- **The problem**
Copy the complete listing that follows, letter for letter.
------------------------
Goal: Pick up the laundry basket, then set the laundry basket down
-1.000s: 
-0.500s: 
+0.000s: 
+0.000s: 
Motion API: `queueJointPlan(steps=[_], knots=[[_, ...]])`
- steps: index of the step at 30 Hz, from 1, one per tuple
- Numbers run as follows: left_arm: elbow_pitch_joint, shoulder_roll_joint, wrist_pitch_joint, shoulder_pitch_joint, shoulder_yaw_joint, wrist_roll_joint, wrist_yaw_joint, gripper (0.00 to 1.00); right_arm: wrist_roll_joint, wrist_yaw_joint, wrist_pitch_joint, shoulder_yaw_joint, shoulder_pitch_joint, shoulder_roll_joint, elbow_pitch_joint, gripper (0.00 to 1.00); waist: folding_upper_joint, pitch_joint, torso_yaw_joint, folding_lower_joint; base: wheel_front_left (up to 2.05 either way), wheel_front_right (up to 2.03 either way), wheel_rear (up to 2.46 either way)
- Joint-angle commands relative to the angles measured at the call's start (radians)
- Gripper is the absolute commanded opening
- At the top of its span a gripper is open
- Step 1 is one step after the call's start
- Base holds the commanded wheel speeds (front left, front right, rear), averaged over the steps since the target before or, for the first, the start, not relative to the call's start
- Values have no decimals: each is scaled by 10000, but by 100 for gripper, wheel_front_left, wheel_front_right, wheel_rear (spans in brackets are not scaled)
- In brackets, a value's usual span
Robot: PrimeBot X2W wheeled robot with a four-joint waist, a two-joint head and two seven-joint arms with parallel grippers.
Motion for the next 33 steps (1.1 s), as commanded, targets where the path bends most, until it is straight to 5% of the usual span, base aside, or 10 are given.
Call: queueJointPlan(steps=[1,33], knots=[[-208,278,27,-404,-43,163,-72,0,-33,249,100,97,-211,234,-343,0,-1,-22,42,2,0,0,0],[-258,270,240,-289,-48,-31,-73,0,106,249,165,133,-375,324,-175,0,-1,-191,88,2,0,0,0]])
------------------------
- **Answer to this task**
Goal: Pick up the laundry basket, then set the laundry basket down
-1.000s: 
-0.500s: 
+0.000s: 
+0.000s: 
Motion API: `queueJointPlan(steps=[_], knots=[[_, ...]])`
- steps: index of the step at 30 Hz, from 1, one per tuple
- Numbers run as follows: left_arm: elbow_pitch_joint, shoulder_roll_joint, wrist_pitch_joint, shoulder_pitch_joint, shoulder_yaw_joint, wrist_roll_joint, wrist_yaw_joint, gripper (0.00 to 1.00); right_arm: wrist_roll_joint, wrist_yaw_joint, wrist_pitch_joint, shoulder_yaw_joint, shoulder_pitch_joint, shoulder_roll_joint, elbow_pitch_joint, gripper (0.00 to 1.00); waist: folding_upper_joint, pitch_joint, torso_yaw_joint, folding_lower_joint; base: wheel_front_left (up to 2.05 either way), wheel_front_right (up to 2.03 either way), wheel_rear (up to 2.46 either way)
- Joint-angle commands relative to the angles measured at the call's start (radians)
- Gripper is the absolute commanded opening
- At the top of its span a gripper is open
- Step 1 is one step after the call's start
- Base holds the commanded wheel speeds (front left, front right, rear), averaged over the steps since the target before or, for the first, the start, not relative to the call's start
- Values have no decimals: each is scaled by 10000, but by 100 for gripper, wheel_front_left, wheel_front_right, wheel_rear (spans in brackets are not scaled)
- In brackets, a value's usual span
Robot: PrimeBot X2W wheeled robot with a four-joint waist, a two-joint head and two seven-joint arms with parallel grippers.
Motion for the next 33 steps (1.1 s), as commanded, targets where the path bends most, until it is straight to 5% of the usual span, base aside, or 10 are given.
Call: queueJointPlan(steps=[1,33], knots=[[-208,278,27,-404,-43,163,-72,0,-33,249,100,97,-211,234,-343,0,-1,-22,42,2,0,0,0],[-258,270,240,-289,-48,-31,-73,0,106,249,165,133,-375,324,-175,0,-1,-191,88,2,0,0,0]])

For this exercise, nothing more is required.